- Exercise directions
From the entries below, return only the lines starting at the one that contains "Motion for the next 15" and ending at the one that contains "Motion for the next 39", exactly as they stand.

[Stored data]
┄┄┄┄┄┄┄┄┄┄┄┄┄┄┄┄┄┄┄┄

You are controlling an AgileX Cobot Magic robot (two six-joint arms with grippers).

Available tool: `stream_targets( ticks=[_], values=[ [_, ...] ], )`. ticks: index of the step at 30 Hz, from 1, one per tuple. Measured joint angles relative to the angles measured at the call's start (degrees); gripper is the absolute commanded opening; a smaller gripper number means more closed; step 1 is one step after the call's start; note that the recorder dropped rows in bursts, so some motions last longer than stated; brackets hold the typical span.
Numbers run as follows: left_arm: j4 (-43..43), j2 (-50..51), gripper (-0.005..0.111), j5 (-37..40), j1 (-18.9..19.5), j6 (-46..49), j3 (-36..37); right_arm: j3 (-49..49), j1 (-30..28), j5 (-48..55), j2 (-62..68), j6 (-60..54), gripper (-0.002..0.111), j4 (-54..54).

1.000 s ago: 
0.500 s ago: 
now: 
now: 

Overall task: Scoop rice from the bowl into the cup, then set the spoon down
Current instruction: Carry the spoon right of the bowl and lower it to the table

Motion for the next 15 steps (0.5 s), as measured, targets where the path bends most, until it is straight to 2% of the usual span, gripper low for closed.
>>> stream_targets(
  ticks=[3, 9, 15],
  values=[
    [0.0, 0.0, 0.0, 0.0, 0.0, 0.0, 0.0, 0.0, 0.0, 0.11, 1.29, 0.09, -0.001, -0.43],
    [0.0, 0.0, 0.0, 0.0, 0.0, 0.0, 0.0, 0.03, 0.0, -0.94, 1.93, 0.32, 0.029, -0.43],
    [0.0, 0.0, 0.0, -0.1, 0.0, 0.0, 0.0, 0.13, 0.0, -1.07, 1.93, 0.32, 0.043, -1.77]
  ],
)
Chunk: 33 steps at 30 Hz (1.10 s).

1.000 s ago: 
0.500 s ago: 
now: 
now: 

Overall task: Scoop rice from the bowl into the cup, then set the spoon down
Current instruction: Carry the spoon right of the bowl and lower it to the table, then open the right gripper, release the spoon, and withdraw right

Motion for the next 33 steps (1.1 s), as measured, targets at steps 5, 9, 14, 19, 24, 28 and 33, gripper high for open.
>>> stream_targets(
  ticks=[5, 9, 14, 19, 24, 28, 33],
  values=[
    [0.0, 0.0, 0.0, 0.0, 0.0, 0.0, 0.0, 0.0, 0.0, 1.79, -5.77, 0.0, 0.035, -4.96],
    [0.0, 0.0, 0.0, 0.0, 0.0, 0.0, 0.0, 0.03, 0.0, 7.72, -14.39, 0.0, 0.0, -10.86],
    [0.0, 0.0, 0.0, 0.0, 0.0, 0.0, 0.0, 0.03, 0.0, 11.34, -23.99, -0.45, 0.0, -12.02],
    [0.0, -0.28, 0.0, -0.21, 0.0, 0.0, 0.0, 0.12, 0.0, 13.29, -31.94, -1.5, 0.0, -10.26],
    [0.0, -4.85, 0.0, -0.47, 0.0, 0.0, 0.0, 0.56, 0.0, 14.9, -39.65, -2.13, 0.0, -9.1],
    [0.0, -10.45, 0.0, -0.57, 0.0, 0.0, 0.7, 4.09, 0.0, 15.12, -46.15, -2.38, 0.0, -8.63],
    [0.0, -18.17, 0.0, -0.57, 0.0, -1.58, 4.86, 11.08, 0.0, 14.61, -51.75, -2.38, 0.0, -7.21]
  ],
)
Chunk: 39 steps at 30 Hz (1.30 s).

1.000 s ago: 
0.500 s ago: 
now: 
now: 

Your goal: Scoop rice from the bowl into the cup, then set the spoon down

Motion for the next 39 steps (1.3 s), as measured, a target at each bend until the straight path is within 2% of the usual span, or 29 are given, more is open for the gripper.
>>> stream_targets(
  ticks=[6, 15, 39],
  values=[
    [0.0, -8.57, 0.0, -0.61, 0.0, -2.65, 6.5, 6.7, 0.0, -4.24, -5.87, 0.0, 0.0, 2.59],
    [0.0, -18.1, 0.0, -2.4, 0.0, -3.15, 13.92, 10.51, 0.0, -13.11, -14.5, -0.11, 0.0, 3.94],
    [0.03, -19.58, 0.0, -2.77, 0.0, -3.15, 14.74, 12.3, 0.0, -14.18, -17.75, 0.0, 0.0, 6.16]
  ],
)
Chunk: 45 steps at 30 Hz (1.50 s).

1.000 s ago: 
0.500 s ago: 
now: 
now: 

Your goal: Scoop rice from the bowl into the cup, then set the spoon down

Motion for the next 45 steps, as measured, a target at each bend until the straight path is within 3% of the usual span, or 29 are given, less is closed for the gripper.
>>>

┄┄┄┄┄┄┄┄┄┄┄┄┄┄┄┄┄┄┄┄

- Answer box
Motion for the next 15 steps (0.5 s), as measured, targets where the path bends most, until it is straight to 2% of the usual span, gripper low for closed.
>>> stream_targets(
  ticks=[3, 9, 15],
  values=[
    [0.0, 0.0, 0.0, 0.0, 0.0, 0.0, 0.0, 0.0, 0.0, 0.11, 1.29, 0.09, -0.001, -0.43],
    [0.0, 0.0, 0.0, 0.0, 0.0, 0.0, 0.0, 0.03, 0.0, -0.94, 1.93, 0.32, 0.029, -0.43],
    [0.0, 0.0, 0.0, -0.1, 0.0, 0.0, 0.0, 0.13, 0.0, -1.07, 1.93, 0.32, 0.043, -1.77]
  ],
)
Chunk: 33 steps at 30 Hz (1.10 s).

1.000 s ago: 
0.500 s ago: 
now: 
now: 

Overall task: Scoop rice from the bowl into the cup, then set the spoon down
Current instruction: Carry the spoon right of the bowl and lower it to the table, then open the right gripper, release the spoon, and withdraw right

Motion for the next 33 steps (1.1 s), as measured, targets at steps 5, 9, 14, 19, 24, 28 and 33, gripper high for open.
>>> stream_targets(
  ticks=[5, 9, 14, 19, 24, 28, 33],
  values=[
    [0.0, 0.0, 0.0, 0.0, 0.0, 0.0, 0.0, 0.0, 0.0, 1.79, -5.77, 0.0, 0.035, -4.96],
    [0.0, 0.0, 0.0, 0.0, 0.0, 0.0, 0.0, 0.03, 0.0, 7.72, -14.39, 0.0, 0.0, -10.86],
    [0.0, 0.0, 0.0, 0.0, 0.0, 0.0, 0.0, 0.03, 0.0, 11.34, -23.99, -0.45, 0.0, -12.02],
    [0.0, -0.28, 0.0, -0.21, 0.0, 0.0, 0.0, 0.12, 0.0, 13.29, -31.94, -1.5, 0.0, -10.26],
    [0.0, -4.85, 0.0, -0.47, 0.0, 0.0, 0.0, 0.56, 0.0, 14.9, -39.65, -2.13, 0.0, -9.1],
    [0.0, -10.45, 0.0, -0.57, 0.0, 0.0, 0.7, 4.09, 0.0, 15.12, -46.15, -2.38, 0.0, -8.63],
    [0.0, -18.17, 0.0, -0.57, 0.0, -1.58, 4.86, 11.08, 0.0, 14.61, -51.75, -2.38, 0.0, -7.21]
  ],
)
Chunk: 39 steps at 30 Hz (1.30 s).

1.000 s ago: 
0.500 s ago: 
now: 
now: 

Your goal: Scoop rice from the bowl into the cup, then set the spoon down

Motion for the next 39 steps (1.3 s), as measured, a target at each bend until the straight path is within 2% of the usual span, or 29 are given, more is open for the gripper.

That is the entire output.